RECORDS SHOWN section start

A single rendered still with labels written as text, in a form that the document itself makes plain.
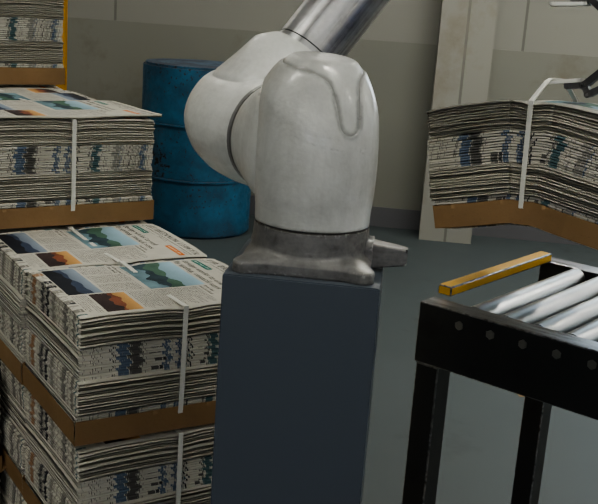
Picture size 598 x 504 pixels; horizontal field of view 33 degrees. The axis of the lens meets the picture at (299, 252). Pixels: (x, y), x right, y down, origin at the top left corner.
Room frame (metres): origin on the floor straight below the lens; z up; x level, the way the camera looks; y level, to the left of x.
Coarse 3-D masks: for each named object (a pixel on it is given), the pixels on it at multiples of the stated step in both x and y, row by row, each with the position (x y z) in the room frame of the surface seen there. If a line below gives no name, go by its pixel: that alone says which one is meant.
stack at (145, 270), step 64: (0, 256) 1.91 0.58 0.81; (64, 256) 1.88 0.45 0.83; (128, 256) 1.92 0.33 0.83; (192, 256) 1.96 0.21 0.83; (0, 320) 1.90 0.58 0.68; (64, 320) 1.59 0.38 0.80; (128, 320) 1.57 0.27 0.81; (192, 320) 1.64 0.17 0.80; (0, 384) 1.93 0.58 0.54; (64, 384) 1.58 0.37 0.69; (128, 384) 1.58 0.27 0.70; (192, 384) 1.64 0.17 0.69; (64, 448) 1.59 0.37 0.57; (128, 448) 1.58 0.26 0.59; (192, 448) 1.64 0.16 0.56
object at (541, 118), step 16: (512, 112) 1.86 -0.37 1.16; (544, 112) 1.83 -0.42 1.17; (512, 128) 1.86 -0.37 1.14; (544, 128) 1.83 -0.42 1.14; (512, 144) 1.85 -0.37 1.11; (544, 144) 1.82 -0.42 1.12; (512, 160) 1.85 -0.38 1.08; (528, 160) 1.83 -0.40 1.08; (512, 176) 1.84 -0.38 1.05; (528, 176) 1.83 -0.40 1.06; (512, 192) 1.84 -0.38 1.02; (528, 192) 1.82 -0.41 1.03
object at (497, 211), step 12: (456, 204) 1.89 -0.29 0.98; (468, 204) 1.87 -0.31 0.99; (480, 204) 1.86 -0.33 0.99; (492, 204) 1.85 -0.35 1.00; (504, 204) 1.84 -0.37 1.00; (444, 216) 1.89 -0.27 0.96; (456, 216) 1.88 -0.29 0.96; (468, 216) 1.87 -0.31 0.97; (480, 216) 1.86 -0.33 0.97; (492, 216) 1.85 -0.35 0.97; (504, 216) 1.84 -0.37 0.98
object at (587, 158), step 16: (560, 112) 1.82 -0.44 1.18; (576, 112) 1.80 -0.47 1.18; (592, 112) 1.79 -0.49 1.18; (560, 128) 1.81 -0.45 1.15; (576, 128) 1.80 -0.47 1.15; (592, 128) 1.79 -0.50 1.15; (560, 144) 1.81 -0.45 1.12; (576, 144) 1.79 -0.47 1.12; (592, 144) 1.78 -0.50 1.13; (544, 160) 1.82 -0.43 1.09; (560, 160) 1.80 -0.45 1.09; (576, 160) 1.79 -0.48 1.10; (592, 160) 1.78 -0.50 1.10; (544, 176) 1.81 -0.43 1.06; (560, 176) 1.79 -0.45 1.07; (576, 176) 1.78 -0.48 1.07; (592, 176) 1.77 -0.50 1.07; (544, 192) 1.81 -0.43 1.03; (560, 192) 1.79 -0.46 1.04; (576, 192) 1.78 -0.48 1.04; (592, 192) 1.77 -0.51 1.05; (560, 208) 1.79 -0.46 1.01; (576, 208) 1.78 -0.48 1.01; (592, 208) 1.76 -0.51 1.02
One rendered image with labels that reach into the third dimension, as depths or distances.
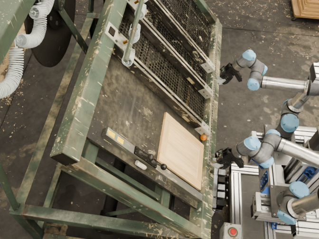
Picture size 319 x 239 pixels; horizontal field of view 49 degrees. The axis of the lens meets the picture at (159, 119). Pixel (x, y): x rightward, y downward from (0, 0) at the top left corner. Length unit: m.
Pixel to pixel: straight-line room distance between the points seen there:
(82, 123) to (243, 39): 3.52
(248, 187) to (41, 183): 1.99
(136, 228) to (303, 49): 3.42
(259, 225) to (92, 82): 2.07
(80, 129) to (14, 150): 2.29
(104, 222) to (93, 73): 1.14
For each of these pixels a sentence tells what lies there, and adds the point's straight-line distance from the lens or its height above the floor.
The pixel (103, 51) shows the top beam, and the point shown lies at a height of 1.83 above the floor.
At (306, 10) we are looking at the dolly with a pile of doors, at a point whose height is 0.21.
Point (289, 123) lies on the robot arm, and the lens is 2.53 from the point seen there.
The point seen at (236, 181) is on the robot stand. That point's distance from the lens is 3.36.
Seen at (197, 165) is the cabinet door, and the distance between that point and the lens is 2.56.
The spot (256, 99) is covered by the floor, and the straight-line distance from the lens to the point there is 4.23.
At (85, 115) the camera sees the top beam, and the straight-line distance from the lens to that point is 1.71.
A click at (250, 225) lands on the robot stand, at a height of 0.21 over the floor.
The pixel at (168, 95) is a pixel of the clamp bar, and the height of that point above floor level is 1.35.
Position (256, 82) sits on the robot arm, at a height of 1.58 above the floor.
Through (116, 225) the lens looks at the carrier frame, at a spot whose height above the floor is 0.79.
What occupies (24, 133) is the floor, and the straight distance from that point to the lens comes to 3.98.
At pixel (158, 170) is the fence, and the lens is 2.13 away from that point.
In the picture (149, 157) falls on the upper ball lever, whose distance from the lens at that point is 1.91.
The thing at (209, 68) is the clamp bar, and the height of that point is 0.96.
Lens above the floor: 3.21
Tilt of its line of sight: 56 degrees down
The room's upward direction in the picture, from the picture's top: 3 degrees clockwise
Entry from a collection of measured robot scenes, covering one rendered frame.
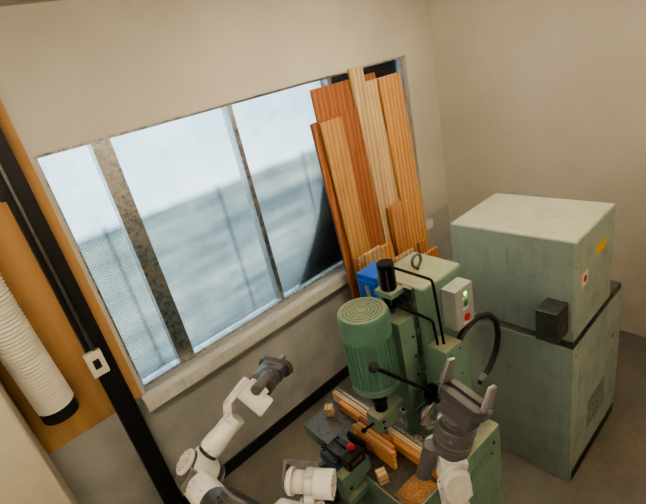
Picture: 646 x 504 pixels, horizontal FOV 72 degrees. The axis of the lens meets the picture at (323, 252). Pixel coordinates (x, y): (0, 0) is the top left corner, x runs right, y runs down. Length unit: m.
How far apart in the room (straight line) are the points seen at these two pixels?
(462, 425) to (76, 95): 1.98
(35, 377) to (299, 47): 2.17
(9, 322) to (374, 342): 1.44
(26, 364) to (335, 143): 1.98
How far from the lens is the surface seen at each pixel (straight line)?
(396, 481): 1.78
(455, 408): 1.06
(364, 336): 1.45
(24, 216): 2.16
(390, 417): 1.77
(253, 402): 1.47
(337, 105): 2.98
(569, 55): 3.43
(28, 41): 2.30
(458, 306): 1.61
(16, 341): 2.19
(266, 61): 2.75
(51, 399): 2.32
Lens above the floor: 2.30
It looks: 24 degrees down
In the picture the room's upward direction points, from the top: 13 degrees counter-clockwise
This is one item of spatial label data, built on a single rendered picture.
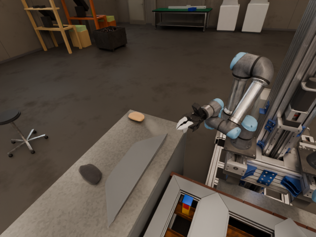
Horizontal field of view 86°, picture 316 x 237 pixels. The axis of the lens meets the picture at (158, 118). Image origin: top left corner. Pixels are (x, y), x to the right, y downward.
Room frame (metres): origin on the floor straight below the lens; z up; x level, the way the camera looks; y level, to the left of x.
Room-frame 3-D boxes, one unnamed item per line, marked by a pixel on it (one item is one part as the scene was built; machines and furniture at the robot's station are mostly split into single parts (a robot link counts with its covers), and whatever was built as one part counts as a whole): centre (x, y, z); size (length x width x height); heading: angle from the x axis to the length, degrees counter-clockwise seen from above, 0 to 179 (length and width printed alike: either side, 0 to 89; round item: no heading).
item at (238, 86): (0.98, -0.55, 1.41); 0.15 x 0.12 x 0.55; 37
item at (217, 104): (0.81, -0.34, 1.43); 0.11 x 0.08 x 0.09; 127
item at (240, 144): (0.87, -0.63, 1.09); 0.15 x 0.15 x 0.10
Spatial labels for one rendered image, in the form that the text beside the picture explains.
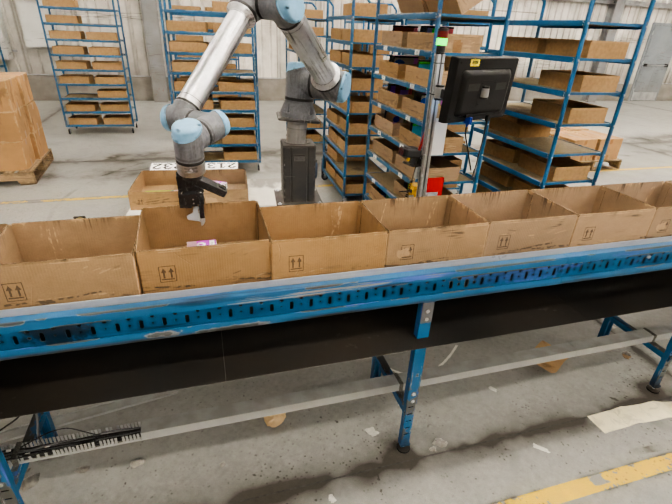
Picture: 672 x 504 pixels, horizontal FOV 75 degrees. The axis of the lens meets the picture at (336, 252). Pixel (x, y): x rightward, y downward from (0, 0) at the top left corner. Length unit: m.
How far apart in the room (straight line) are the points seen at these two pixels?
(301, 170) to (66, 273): 1.39
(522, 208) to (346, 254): 0.96
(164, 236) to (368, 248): 0.73
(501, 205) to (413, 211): 0.42
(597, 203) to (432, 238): 1.04
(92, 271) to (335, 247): 0.71
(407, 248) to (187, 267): 0.72
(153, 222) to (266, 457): 1.09
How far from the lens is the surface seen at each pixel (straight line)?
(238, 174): 2.79
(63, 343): 1.47
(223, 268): 1.40
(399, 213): 1.79
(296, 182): 2.44
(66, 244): 1.71
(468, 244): 1.64
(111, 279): 1.41
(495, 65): 2.45
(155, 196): 2.46
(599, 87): 3.49
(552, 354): 2.41
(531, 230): 1.78
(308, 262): 1.41
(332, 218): 1.69
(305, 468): 2.04
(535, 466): 2.26
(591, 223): 1.97
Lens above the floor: 1.64
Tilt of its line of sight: 27 degrees down
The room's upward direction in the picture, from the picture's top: 3 degrees clockwise

RECORDS SHOWN section end

▸ WORK REQUIRED:
Keep both end lines and retype everything in the records above from the line containing "In the picture the" through the line containing "This is one", exactly, with nothing else.

▸ THE COMPLETED TASK:
In the picture the room's upward direction points, from the top: 13 degrees counter-clockwise
This is one item of spatial label data, built on a single rendered picture.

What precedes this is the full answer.